What to produce:
What you return must be every line below that includes the word "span".

Information provided below:

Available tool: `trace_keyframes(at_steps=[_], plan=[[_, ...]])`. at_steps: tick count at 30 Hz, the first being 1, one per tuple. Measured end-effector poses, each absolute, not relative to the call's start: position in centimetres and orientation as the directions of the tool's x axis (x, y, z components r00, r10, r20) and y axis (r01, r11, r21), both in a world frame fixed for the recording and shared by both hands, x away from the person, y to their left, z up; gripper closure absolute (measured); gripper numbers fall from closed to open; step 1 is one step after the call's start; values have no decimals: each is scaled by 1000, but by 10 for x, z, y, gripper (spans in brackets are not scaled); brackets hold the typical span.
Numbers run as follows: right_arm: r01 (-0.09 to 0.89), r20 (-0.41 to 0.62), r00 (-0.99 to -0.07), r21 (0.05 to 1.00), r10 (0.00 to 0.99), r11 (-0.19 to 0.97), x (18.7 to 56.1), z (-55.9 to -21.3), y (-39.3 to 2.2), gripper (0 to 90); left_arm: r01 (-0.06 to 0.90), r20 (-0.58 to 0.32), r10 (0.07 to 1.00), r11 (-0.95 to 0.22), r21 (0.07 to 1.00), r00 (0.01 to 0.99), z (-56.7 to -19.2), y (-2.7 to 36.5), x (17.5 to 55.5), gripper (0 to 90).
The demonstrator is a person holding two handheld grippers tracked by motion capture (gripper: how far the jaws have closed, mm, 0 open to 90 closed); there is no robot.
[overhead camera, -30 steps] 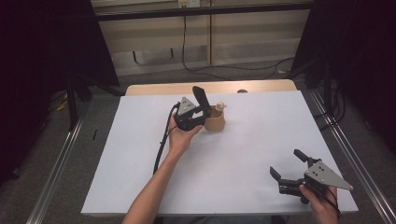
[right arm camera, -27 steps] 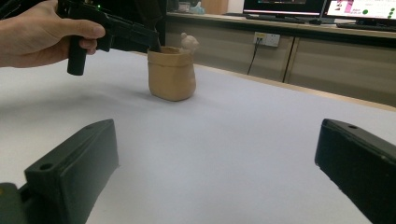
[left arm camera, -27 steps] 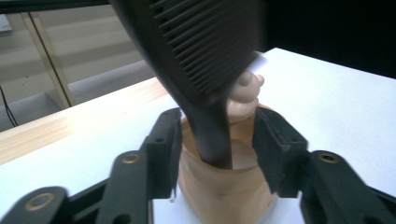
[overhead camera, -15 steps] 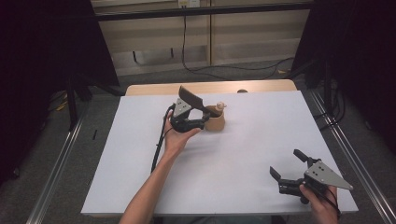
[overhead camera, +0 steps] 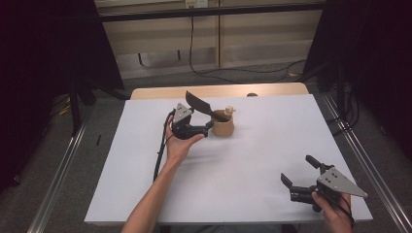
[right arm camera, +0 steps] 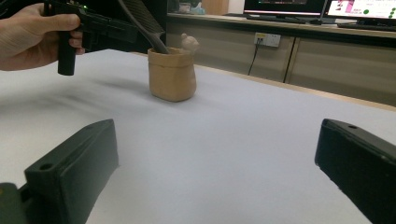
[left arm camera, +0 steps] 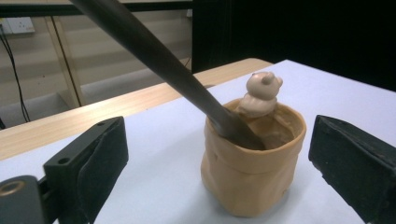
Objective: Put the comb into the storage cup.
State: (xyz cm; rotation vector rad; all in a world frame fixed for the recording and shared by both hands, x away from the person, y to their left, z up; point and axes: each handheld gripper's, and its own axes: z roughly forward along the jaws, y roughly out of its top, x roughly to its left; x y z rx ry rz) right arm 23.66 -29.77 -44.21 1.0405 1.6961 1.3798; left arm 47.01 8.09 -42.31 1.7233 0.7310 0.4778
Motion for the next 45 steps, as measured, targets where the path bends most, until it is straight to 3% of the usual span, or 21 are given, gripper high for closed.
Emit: trace_keyframes(at_steps=[9, 14, 22, 45], plan=[[148, -33, -426, 983, 904, 105, 236, -443, -300, 0, 229, -86, 678, -123, 966, 730, -417, 92, 464, 38], [149, -34, -423, 983, 906, 107, 237, -443, -300, 0, 187, -20, 677, -174, 967, 736, -417, 92, 461, 41], [157, -22, -408, 983, 913, 94, 239, -444, -300, 0, 154, 5, 689, -169, 974, 725, -415, 97, 452, 38], [148, -38, -416, 983, 909, 109, 240, -443, -296, 0, 124, 4, 730, -121, 985, 683, -415, 132, 422, 38]])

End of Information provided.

Output of the exercise:
Available tool: `trace_keyframes(at_steps=[_], plan=[[_, ...]])`. at_steps: tick count at 30 Hz, the first being 1, one per tuple. Measured end-effector poses, each absolute, not relative to the call's start: position in centimetres and orientation as the directions of the tool's x axis (x, y, z components r00, r10, r20) and y axis (r01, r11, r21), both in a world frame fixed for the recording and shared by both hands, x away from the person, y to their left, z up; gripper closure absolute (measured); gripper numbers fall from closed to open; step 1 is one step after the call's start; values have no decimals: each is scaled by 1000, but by 10 for x, z, y, gripper (spans in brackets are not scaled); brackets hold the typical span.
Motion for the next 45 steps, as measured, targets where the path bends most, until it is straight to 3% of the usual span, or 21 are given, gripper high for closed.

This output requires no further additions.